Inspired by a story happened 28 years ago.
He opens the door, throws his winter coat over the dark blue Ikea rack leaned beside the thick black frame of their wedding photo. A February cold evening sheds its foggy heavy air over the city urbane, yet the faint flickering streetlights are still struggling to be visible. No wonder that he’s never glimpsed it. He throws his heavy tired body on his couch after a thousand walking rounds in the White Mary Hospital „alleys“ –that’s how he used to call them; grimly enough to make others avoid ever reminding him of his daily routines.
She’s always thought at least earlier of her 11 years marriage life, that what the joy of a doctor would look like if not to roam around his cancer patients checking their regular medicaments doses, nourishing the seed of hope into their tremendous souls. At least that’s his job, so why to bother!
– „You’ve got to get used“, her voice echoed back.
– „No, the Ravioli!“
Well, in such ‚collapse moments‘ as she is used to calling them; avoiding the devastating sharpness of his tongue, averting even looking at him would be wisely pursued. An alternative strategy would likely be to warm his dinner again, pour a glass of wine, settle it down exactly in the middle as he likes, and joining him at the round dining table. But she prefers sinking in the kitchen, rejoicing herself while recalling her mother’s ’strange‘ congratulation words at her wedding: „weave your life stories in a circle of patience; raise your kids fairly just like its curves“.

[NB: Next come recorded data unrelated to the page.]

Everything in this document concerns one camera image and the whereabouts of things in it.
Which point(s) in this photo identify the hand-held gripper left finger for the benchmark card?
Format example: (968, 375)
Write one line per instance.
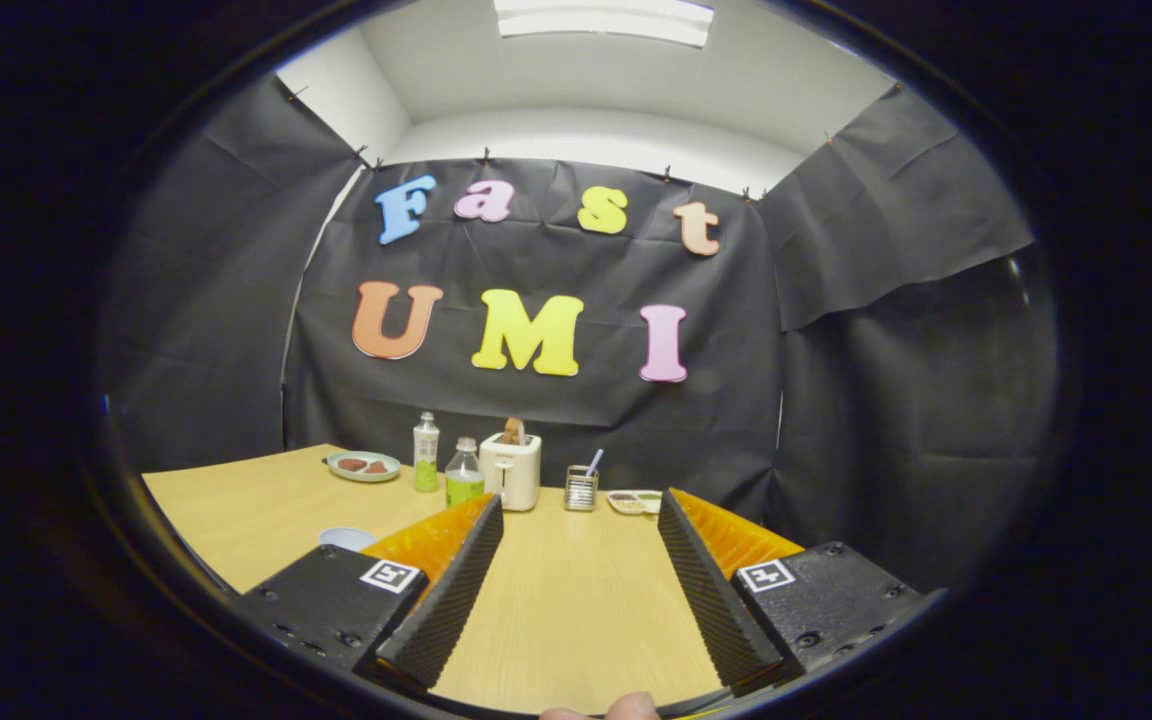
(446, 600)

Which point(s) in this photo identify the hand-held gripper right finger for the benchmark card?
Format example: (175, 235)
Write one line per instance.
(716, 600)

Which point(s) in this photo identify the green label juice bottle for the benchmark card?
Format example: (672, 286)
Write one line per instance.
(464, 490)

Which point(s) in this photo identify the pale grey cup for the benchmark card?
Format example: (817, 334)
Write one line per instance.
(346, 538)

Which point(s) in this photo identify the slim green label bottle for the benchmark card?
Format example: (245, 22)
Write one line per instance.
(426, 460)

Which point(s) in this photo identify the white divided tray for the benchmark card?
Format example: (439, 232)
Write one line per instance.
(633, 502)

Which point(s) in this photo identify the wooden table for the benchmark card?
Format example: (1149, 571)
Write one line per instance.
(576, 600)

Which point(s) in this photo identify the cream toaster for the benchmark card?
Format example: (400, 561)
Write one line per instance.
(516, 475)

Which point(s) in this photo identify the pale green plate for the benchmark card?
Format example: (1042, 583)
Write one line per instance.
(361, 476)

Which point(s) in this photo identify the metal mesh holder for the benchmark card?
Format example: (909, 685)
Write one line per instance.
(581, 492)

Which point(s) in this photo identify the toast slice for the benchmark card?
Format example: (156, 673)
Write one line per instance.
(514, 431)

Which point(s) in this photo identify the ceiling light panel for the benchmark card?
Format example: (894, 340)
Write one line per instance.
(604, 20)

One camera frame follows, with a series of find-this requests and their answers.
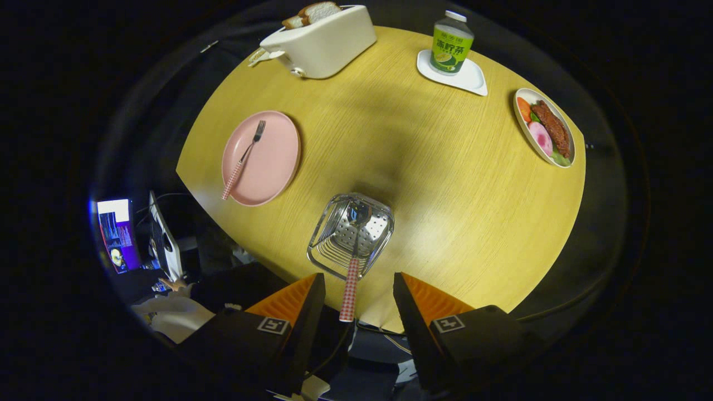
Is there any white-backed monitor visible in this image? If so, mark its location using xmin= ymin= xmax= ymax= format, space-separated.
xmin=148 ymin=190 xmax=184 ymax=283

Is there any white toaster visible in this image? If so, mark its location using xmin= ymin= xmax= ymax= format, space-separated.
xmin=260 ymin=5 xmax=378 ymax=79

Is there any lit computer monitor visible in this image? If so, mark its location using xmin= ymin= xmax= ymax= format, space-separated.
xmin=96 ymin=198 xmax=141 ymax=275

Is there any brown meat piece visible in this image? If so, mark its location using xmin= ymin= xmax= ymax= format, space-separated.
xmin=531 ymin=100 xmax=572 ymax=158

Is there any red checked handle fork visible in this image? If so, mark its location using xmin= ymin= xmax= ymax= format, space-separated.
xmin=221 ymin=120 xmax=267 ymax=201

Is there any white divided condiment tray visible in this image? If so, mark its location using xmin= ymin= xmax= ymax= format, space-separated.
xmin=248 ymin=47 xmax=286 ymax=67

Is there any white cloth bag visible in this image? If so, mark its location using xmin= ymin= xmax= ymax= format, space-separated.
xmin=131 ymin=281 xmax=217 ymax=344

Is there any white bread slice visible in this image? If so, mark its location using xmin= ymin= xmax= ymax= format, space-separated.
xmin=298 ymin=1 xmax=342 ymax=24

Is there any white food plate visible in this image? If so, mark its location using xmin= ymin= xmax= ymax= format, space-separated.
xmin=513 ymin=88 xmax=575 ymax=169

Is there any white coaster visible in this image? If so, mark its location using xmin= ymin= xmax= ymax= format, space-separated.
xmin=417 ymin=50 xmax=489 ymax=97

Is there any pink radish slice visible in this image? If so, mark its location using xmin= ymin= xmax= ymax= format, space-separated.
xmin=528 ymin=121 xmax=554 ymax=157

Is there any red checked handle spoon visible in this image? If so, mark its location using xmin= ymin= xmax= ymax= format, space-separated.
xmin=339 ymin=200 xmax=373 ymax=323

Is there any pink plate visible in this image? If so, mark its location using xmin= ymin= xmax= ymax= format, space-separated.
xmin=221 ymin=110 xmax=302 ymax=208

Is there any steel wire basket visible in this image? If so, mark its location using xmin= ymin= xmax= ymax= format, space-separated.
xmin=306 ymin=192 xmax=395 ymax=281

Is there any green label drink bottle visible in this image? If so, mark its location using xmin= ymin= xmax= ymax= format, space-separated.
xmin=429 ymin=10 xmax=475 ymax=76

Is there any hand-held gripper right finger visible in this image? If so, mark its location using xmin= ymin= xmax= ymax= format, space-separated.
xmin=393 ymin=272 xmax=544 ymax=396

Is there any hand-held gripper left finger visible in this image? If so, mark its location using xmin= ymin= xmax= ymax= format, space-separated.
xmin=178 ymin=272 xmax=326 ymax=399

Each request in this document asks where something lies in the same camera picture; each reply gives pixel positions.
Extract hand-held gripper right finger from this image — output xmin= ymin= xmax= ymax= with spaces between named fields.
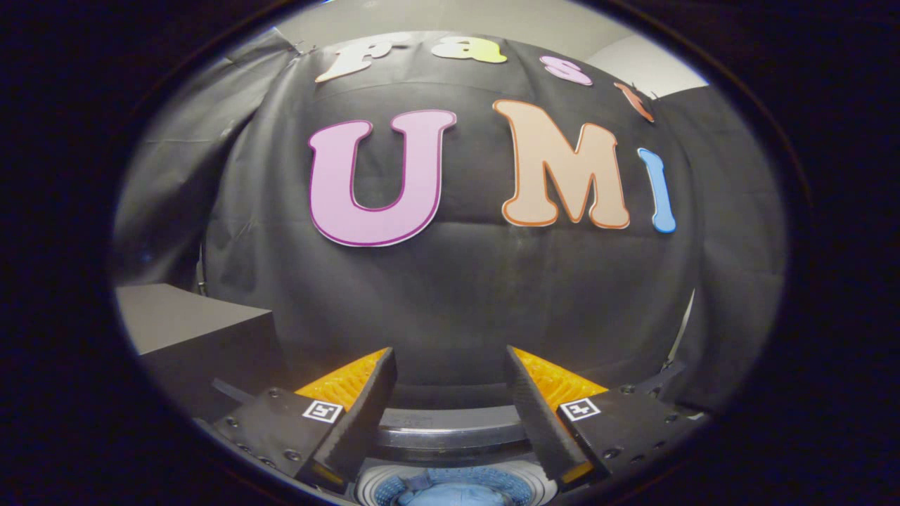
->
xmin=505 ymin=344 xmax=704 ymax=491

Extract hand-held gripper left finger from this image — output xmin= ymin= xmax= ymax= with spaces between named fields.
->
xmin=211 ymin=346 xmax=398 ymax=489

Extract grey washing machine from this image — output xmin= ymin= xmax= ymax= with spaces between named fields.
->
xmin=352 ymin=457 xmax=560 ymax=506

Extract light blue shirt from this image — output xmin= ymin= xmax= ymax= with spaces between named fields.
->
xmin=397 ymin=479 xmax=515 ymax=506

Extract black backdrop cloth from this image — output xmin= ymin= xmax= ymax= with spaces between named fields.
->
xmin=112 ymin=28 xmax=787 ymax=415

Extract beige cabinet with dark top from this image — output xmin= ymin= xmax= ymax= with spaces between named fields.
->
xmin=116 ymin=283 xmax=290 ymax=424

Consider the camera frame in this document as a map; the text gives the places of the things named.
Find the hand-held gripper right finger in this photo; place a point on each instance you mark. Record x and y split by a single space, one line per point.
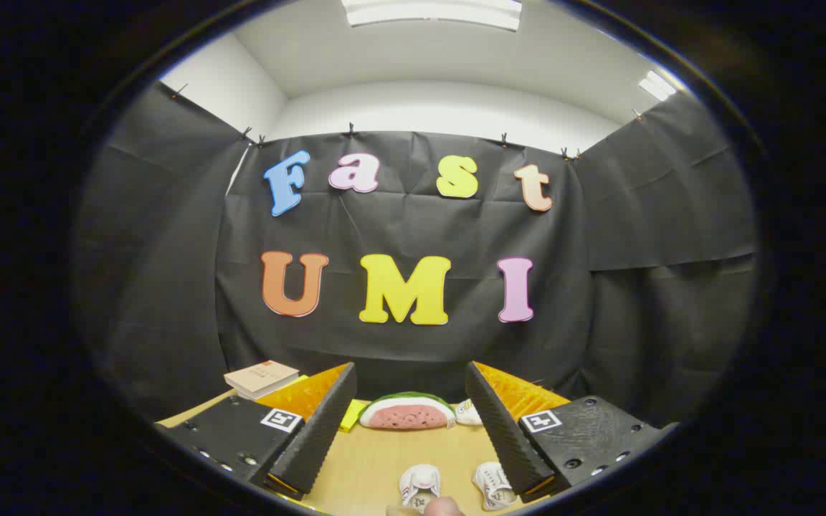
502 430

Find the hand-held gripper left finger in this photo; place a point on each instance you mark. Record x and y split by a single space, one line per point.
316 437

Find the white canvas shoe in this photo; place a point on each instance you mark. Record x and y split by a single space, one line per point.
493 486
420 484

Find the white plush toy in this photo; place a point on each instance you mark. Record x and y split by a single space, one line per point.
467 413

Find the yellow book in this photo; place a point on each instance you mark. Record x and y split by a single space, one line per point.
352 416

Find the watermelon slice plush toy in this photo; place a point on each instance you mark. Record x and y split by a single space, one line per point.
406 414

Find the small ceiling light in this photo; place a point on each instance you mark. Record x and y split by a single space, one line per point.
657 86

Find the long ceiling light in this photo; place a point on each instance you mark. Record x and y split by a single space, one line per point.
431 11

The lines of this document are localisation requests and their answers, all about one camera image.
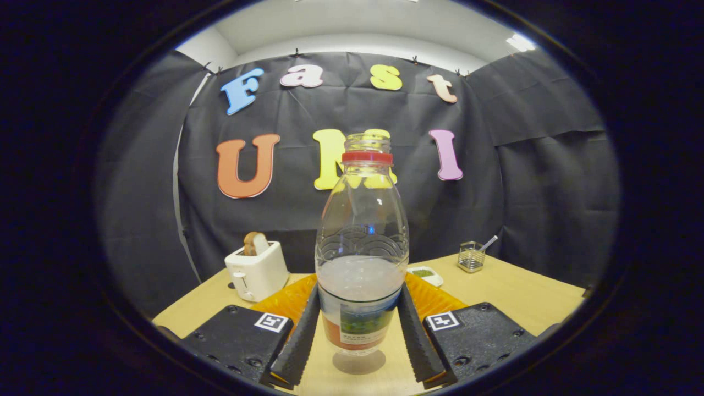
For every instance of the bread slice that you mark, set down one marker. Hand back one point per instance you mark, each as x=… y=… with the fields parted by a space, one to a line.
x=256 y=243

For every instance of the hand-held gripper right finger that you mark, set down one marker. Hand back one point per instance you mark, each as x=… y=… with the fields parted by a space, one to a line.
x=418 y=341

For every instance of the small white dish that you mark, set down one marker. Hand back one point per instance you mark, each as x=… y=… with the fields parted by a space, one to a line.
x=424 y=274

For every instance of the wooden table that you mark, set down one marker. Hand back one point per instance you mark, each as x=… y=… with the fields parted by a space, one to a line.
x=495 y=297

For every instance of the round brown coaster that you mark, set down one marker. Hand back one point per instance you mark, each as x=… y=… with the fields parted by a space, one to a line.
x=357 y=367

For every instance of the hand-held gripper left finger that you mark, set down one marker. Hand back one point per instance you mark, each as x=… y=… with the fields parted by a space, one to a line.
x=300 y=341

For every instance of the black backdrop cloth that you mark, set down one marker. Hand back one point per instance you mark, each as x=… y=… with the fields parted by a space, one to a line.
x=308 y=220

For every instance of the white toaster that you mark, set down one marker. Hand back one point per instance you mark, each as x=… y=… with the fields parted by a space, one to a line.
x=258 y=275

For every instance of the small ceiling light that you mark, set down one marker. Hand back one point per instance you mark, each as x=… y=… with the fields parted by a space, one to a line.
x=521 y=42

How could a new wedded Bride after eight-hours-preparation ceremonies be vigilant enough to grasp what’s said or done? Today the wheel of life’s got early rusty. And the worst of all is that she is not even shivering while hearing its rusty whining. And yes, no kids.
– „Water!“ yelled abruptly, discursively after a while but resentfully: „Please!“
Filling in the gaps has turned out a mnemonic game she mastered it well long ago. Yet, figuring out how puzzling their conversations become is far to believe but bitterly true. And still, she couldn’t tell when it all started? Deliberately she moves her head to blink the flamingo flower landed into a glassy pot leaned quietly over the small window in the kitchen, shooting off timidly its blossoms. „How green it turns! If only!“, she sighs.
Out of the blue, she snatches the shopping-list little copybook hung beside her on the fridge’s door and frantically starts scratching on a paper,
Wake. Wait, wail, sex.
Wake, wait, Wane, SEX.
The next morning shy threads of sun manage to split the heavy clouds and tickle the white roofs. The melting snow is spitting flushing the frozen eyes of the houses. A woman is coating her man, buttoning it up gently before leaving to work. But in other worlds of domesticity, a tiny larva sways with the breeze clung to a flamingo leaf counting the days until the spring slacks the frostiness; to swing into the boundless sky.